(WHAT TO PRODUCE) In the data that follows, find the line with "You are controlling"; transcribe it, every later line up to the one with "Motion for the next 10", and that line as well, exactly and with no others.

━━━━━━━━━━━━━━━━

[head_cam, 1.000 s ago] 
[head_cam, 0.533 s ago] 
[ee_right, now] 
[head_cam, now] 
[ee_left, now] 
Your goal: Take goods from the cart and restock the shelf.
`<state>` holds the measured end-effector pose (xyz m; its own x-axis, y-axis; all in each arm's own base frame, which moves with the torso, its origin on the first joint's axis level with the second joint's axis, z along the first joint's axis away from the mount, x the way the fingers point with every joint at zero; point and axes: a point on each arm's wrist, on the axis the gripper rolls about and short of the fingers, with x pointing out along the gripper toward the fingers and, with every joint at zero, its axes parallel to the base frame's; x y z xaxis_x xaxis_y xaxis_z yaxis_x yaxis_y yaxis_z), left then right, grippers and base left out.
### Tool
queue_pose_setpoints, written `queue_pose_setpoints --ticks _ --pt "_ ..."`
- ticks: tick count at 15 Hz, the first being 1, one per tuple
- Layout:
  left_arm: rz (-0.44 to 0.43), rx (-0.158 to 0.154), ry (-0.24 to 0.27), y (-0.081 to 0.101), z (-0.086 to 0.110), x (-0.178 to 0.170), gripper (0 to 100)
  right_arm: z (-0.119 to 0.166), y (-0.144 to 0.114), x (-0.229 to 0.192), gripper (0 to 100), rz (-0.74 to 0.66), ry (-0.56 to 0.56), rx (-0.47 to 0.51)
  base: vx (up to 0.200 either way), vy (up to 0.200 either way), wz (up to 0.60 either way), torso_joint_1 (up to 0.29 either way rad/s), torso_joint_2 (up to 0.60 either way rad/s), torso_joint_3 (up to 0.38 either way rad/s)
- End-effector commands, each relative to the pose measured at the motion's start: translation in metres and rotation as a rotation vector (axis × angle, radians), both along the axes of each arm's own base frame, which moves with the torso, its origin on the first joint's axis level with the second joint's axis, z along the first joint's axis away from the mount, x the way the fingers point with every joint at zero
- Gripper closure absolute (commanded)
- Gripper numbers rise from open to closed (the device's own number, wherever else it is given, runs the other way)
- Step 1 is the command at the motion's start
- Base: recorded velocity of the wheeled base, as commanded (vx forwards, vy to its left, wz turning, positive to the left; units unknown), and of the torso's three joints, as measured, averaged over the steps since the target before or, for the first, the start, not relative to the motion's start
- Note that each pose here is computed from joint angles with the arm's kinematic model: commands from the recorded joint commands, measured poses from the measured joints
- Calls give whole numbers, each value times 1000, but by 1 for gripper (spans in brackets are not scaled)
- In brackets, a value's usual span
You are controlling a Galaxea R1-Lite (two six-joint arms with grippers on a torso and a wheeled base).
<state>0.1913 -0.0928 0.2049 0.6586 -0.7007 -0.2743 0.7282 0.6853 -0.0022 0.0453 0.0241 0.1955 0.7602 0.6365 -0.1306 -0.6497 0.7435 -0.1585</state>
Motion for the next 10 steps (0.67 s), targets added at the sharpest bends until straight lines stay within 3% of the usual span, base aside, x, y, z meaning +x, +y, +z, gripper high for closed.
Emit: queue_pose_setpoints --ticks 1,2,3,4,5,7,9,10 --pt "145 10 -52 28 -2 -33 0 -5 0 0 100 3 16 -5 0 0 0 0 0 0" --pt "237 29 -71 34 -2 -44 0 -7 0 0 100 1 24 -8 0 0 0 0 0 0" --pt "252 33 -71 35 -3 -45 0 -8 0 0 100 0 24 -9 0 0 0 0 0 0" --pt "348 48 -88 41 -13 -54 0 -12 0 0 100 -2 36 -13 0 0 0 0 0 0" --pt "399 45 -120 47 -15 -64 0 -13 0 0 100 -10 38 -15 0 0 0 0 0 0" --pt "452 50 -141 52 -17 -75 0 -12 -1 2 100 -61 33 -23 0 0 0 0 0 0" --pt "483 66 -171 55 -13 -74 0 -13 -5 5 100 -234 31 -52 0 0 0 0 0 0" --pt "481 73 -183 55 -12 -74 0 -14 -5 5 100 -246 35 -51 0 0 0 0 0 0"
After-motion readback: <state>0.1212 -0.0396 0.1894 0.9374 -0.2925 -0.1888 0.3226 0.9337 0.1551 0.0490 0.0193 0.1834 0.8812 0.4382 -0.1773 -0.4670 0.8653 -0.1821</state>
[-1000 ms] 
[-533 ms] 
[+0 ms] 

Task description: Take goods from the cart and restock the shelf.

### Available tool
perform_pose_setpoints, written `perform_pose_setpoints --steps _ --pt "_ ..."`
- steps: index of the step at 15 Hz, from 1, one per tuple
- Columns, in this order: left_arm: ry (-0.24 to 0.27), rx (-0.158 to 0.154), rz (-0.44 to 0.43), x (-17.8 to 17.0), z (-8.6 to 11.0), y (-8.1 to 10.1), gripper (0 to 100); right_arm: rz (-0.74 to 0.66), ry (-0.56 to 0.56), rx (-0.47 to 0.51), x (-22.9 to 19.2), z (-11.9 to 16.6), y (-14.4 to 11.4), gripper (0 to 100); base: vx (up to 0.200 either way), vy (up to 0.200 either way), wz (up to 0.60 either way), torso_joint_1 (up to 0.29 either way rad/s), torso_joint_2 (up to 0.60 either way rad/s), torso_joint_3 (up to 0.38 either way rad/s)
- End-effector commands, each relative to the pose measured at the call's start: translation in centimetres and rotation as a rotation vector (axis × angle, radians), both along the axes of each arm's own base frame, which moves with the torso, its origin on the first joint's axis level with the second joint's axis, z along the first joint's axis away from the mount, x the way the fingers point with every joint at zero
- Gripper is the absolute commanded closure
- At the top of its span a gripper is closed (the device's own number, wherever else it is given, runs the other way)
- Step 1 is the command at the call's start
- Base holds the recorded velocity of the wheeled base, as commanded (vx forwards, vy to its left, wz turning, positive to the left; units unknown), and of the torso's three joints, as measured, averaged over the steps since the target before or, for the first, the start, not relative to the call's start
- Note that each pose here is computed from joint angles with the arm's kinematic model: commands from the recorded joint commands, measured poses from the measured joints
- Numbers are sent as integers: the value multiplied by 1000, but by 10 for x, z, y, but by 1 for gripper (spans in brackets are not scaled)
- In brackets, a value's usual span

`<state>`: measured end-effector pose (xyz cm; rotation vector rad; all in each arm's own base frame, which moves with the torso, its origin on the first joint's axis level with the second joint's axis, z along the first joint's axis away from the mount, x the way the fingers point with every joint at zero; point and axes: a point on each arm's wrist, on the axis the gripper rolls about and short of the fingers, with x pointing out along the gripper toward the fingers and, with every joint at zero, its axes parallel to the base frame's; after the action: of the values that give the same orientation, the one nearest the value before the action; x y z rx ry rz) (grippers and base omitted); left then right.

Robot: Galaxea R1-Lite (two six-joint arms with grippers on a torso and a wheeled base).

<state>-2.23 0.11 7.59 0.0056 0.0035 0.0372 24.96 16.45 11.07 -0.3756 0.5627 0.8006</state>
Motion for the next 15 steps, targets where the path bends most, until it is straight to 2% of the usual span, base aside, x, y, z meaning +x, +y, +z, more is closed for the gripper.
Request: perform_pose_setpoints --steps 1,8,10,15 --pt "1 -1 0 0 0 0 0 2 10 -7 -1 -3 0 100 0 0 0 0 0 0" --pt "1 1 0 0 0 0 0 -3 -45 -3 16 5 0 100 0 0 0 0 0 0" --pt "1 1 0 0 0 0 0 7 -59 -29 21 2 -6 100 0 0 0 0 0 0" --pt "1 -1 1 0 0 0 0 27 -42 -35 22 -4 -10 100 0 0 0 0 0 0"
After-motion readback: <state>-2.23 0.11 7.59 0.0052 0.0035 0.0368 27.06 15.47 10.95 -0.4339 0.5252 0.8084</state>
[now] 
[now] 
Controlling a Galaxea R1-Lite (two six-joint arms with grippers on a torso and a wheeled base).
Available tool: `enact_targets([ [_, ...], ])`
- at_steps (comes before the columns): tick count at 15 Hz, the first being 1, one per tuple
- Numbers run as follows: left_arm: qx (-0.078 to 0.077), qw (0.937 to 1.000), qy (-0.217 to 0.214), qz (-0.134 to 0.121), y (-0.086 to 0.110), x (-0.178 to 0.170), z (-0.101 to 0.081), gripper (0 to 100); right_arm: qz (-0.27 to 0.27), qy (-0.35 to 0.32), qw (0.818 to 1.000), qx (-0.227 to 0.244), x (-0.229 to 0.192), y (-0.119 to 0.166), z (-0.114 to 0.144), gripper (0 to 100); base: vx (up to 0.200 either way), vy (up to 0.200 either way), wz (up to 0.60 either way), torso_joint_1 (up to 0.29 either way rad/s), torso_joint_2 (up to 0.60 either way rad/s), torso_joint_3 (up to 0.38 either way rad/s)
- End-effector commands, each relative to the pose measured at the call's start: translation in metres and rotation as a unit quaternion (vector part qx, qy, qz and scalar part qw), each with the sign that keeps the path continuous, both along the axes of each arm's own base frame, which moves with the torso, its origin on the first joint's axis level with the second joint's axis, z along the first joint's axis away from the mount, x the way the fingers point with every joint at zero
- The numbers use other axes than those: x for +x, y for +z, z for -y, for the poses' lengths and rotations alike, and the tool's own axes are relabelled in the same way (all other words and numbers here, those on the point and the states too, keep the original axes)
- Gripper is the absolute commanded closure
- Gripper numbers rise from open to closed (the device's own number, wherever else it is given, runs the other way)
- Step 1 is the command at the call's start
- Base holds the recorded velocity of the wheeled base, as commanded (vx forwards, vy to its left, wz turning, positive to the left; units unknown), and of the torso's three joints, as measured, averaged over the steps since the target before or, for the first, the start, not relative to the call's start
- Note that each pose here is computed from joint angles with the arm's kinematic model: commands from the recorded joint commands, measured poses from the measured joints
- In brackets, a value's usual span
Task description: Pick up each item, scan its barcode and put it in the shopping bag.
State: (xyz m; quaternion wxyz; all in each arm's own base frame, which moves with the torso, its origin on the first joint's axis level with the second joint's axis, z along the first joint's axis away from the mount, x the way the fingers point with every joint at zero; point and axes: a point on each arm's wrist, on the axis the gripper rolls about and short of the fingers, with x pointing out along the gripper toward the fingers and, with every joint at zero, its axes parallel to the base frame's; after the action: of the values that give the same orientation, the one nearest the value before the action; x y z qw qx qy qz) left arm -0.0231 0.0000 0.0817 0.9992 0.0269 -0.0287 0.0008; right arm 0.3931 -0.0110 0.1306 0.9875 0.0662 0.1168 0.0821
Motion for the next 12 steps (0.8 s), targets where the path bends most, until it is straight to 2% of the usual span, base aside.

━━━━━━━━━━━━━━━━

(RESULT FOR THIS EXERCISE)
You are controlling a Galaxea R1-Lite (two six-joint arms with grippers on a torso and a wheeled base).
<state>0.1913 -0.0928 0.2049 0.6586 -0.7007 -0.2743 0.7282 0.6853 -0.0022 0.0453 0.0241 0.1955 0.7602 0.6365 -0.1306 -0.6497 0.7435 -0.1585</state>
Motion for the next 10 steps (0.67 s), targets added at the sharpest bends until straight lines stay within 3% of the usual span, base aside, x, y, z meaning +x, +y, +z, gripper high for closed.

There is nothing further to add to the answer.